The Visiting Teacher

In commemoration of the organization of the Relief Society March 17, 1842, I would like to share a story.

The year was 1973 and Susan was living in a cabin on a dirt road in the San Bernadino National Forest with three small sons and no visible means of support. She had no money, no prospects, no idea what to do next.

She had had several visiting teachers but none had come to her backwoods location until there was Janice. She came faithfully, and even saved Susan and her family a place in Church. On one of those visits, Janice seemed distracted. Finally, Susan asked, “Janice, is something wrong?”

“You are the first person I’ve seen since my doctor’s visit this morning,” Janice said. “I’ve just learned that I can’t have any more children.”

Janice explained through her tears that yes, she already had nine children, but her goal in life was to have twelve. “Have you ever had something you wanted and you didn’t get,” She asked.

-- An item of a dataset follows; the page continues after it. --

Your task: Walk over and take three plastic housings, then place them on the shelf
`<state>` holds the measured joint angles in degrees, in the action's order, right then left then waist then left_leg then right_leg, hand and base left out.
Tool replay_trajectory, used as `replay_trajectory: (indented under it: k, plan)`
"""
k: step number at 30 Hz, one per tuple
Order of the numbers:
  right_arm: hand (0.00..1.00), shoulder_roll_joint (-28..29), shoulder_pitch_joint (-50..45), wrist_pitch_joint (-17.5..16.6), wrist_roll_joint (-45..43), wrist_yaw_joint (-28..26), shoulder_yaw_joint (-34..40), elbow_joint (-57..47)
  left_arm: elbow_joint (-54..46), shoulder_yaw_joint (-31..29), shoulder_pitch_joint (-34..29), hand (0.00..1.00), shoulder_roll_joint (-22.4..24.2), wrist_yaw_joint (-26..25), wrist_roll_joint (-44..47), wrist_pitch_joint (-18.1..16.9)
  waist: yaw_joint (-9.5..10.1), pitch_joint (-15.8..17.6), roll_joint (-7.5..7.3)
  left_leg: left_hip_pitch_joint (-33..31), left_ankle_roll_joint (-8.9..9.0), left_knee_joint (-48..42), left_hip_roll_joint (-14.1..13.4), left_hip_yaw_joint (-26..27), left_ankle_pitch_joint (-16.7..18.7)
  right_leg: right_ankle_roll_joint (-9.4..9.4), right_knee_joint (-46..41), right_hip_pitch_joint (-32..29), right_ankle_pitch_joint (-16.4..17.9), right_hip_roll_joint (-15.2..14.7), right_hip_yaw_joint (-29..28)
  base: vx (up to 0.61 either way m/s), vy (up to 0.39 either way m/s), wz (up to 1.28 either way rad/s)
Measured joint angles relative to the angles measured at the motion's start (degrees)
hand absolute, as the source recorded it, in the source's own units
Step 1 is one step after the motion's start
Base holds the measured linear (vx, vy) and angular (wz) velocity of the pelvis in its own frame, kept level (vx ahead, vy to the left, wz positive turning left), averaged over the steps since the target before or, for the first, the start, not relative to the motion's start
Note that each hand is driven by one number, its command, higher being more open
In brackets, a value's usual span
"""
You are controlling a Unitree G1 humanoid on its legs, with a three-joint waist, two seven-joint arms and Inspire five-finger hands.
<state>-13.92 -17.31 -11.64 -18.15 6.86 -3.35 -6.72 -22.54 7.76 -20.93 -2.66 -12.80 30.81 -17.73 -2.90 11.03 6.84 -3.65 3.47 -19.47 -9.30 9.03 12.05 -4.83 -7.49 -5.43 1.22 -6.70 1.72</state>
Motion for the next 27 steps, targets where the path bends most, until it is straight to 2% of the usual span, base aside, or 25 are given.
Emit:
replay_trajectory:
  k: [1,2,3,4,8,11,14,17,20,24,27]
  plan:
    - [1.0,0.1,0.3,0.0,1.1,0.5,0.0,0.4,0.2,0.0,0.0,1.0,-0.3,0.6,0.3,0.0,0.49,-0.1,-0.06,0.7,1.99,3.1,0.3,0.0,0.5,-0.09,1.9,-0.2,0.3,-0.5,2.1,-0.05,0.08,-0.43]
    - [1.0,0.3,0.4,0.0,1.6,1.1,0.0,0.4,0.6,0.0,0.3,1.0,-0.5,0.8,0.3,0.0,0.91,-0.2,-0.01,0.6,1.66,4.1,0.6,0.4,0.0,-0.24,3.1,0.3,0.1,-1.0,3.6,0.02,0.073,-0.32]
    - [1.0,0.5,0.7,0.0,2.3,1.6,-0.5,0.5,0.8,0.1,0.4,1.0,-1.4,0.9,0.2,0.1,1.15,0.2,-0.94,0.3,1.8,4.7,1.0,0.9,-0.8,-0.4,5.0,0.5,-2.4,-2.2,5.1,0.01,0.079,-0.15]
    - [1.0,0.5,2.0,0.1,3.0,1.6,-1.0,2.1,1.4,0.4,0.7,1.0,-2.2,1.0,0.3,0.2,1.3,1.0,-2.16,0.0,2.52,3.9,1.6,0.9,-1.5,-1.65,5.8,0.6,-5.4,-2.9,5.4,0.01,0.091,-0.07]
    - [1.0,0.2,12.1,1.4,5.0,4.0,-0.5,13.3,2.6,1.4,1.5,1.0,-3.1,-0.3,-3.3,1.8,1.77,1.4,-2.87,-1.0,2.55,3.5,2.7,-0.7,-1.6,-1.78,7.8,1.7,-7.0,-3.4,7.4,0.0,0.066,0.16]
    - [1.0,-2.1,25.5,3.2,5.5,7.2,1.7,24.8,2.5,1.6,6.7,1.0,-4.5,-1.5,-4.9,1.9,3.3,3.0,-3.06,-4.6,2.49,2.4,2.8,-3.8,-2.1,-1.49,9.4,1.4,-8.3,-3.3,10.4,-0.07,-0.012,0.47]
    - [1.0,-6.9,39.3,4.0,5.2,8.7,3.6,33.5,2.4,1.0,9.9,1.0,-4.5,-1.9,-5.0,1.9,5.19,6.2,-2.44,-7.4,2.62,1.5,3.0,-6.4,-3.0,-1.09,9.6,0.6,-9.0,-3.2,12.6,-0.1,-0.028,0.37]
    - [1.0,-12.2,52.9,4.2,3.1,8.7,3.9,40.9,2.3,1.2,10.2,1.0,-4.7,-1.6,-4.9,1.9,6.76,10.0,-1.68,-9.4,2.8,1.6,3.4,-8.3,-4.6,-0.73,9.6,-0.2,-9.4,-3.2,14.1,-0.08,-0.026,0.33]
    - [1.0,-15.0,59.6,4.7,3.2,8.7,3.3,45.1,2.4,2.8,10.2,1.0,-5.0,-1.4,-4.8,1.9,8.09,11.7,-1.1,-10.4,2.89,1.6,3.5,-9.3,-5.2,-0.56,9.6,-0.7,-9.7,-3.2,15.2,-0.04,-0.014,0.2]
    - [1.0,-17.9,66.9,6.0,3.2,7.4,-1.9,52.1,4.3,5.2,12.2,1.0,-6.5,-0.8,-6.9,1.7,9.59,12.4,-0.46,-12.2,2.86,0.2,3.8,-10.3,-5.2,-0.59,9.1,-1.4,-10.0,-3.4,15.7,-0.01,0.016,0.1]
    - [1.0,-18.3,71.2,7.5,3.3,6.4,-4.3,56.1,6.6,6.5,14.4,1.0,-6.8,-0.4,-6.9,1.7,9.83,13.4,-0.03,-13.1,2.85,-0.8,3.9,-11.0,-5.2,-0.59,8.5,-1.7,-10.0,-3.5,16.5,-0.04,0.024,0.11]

It crossed Susan’s mind that being a single parent living on a dirt road in the mountains with no plans for the future—there were some things she had wanted but didn’t get. But she was wise enough not to say anything. Instead, she said, “We need a new library in town. Our library is like a closet. I have read the books in the library. I’m sending for books via the inter-library loan, and I have to wait sometimes for weeks for the books to arrive.”

“Do you like books? Janice asked.

“I love books.”

“Why don’t you go back to school?”

She told Janice that she could probably pay California state tuition, but she couldn’t pay tuition and also pay for someone to watch her three sons.

By the time Janice left, she was still down-hearted, but now, so was Susan; her own woes having moved front and center in her mind.

That night about ten o’clock the phone rang. It was Janice. “Susan,” she said, “I’ve got the answer for you and I’ve got the answer for me. I want twelve children, and I only have nine. You’ve got three children. That makes twelve! Why don’t you go back to college one day a week and I’ll watch your children on that day. Then I’ll know what it is like to have twelve children and you’ll know what it is like to be immersed in books.”

And it was a deal. The boys went to Janice’s, and loved it. She had far more amenities than Susan’s forest pad. Susan went off to school, and notwithstanding she stuck out like Waldo, because she was the oldest one there, she discovered she enjoyed it and was good at it.

And from that humble service from a faithful visiting teacher, something wonderful happened. Susan, indeed, went back to school, and kept going until she had earned her doctorate, and then became a distinguished professor of Church History and Doctrine at Brigham Young University–one of their most popular and widely published professors—Dr. Susan Easton Black. And the story doesn’t end there. Each of those three sons has also earned his doctorate and in each of their homes, and Susan’s, hangs a portrait of Janice Stehmeier, the visiting teacher.